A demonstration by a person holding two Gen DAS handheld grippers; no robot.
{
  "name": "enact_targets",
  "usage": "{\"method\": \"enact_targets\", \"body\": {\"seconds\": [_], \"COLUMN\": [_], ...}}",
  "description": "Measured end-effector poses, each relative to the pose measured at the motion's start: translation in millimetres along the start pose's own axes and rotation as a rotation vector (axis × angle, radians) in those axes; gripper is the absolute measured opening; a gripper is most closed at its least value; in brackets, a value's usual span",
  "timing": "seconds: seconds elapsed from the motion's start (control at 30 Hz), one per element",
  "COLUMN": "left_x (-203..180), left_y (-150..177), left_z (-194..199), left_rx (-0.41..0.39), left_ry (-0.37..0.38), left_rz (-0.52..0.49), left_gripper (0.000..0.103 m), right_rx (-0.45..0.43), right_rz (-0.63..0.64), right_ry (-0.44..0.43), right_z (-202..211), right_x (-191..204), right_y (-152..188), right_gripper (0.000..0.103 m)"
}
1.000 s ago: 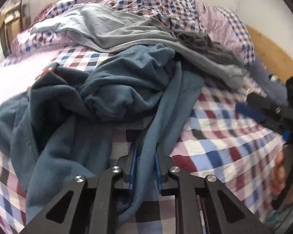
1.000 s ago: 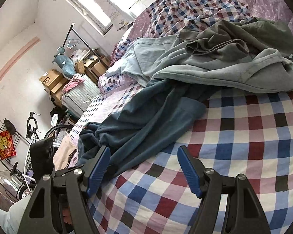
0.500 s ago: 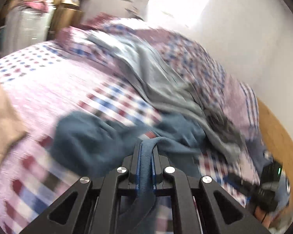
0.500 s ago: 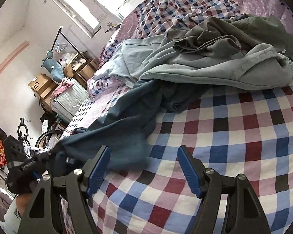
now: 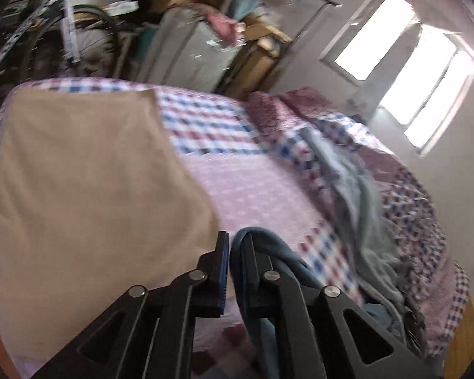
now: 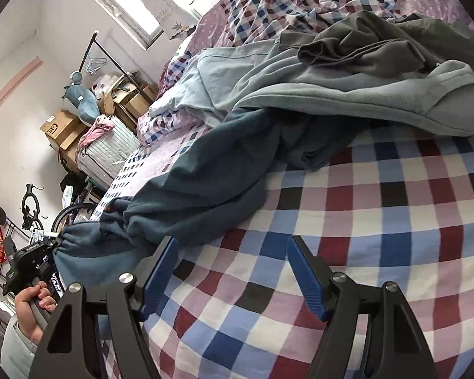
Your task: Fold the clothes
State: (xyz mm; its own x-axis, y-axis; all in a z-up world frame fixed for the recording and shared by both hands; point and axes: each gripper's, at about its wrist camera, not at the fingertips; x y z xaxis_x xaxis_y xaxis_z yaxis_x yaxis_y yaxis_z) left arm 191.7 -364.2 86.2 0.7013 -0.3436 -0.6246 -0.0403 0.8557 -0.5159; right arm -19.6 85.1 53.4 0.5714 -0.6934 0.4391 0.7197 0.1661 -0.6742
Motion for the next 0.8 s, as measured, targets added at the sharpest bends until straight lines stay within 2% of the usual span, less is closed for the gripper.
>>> {"method": "enact_targets", "body": {"seconds": [0.03, 0.07, 0.1, 0.13, 0.17, 0.2, 0.23, 0.37, 0.43, 0.6, 0.7, 0.8], "left_x": [3, 5, 8, 10, 10, 10, 10, 6, 13, 44, 62, 64], "left_y": [0, -1, -1, -2, -2, -2, -2, -3, -6, -14, -20, -29], "left_z": [-2, -4, -3, -1, 1, 4, 6, 12, 12, -1, 7, 20], "left_rx": [0.004, 0.007, 0.0, -0.01, -0.027, -0.044, -0.054, -0.058, -0.061, 0.004, -0.039, -0.097], "left_ry": [-0.013, -0.027, -0.03, -0.031, -0.025, -0.02, -0.016, -0.026, -0.042, -0.145, -0.212, -0.202], "left_rz": [0.009, 0.02, 0.028, 0.035, 0.04, 0.045, 0.042, 0.018, 0.045, 0.171, 0.248, 0.254], "left_gripper": [0.015, 0.034, 0.043, 0.063, 0.076, 0.081, 0.084, 0.084, 0.084, 0.084, 0.084, 0.084], "right_rx": [0.001, 0.002, 0.003, 0.005, 0.007, 0.008, 0.01, 0.003, -0.004, 0.007, 0.024, 0.03], "right_rz": [0.001, 0.003, 0.005, 0.009, 0.015, 0.029, 0.048, 0.165, 0.25, 0.399, 0.435, 0.464], "right_ry": [0.001, 0.003, 0.003, 0.005, 0.007, 0.012, 0.018, 0.054, 0.084, 0.116, 0.108, 0.108], "right_z": [-1, -2, -3, -4, -5, -6, -7, -9, -11, -21, -30, -39], "right_x": [1, 2, 3, 5, 6, 9, 12, 35, 52, 84, 94, 103], "right_y": [0, 0, 1, 1, 0, 0, -1, -3, -2, 4, 9, 12], "right_gripper": [0.075, 0.075, 0.075, 0.075, 0.075, 0.075, 0.075, 0.075, 0.075, 0.075, 0.075, 0.075]}}
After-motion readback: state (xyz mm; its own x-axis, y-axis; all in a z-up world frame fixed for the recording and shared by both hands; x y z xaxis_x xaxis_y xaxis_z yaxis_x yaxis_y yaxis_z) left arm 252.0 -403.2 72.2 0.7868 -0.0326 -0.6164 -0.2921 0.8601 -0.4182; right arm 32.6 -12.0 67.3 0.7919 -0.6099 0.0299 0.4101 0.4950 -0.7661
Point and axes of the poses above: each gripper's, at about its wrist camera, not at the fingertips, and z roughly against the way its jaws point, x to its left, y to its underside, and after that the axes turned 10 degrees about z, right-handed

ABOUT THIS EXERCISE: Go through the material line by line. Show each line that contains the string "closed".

PROBLEM SOLUTION:
  "description": "Measured end-effector poses, each relative to the pose measured at the motion's start: translation in millimetres along the start pose's own axes and rotation as a rotation vector (axis × angle, radians) in those axes; gripper is the absolute measured opening; a gripper is most closed at its least value; in brackets, a value's usual span",
Motion for the next 0.8 s, as measured, targets added at the sharpest bends until straight lines stay within 2% of the usual span, less is closed for the gripper.

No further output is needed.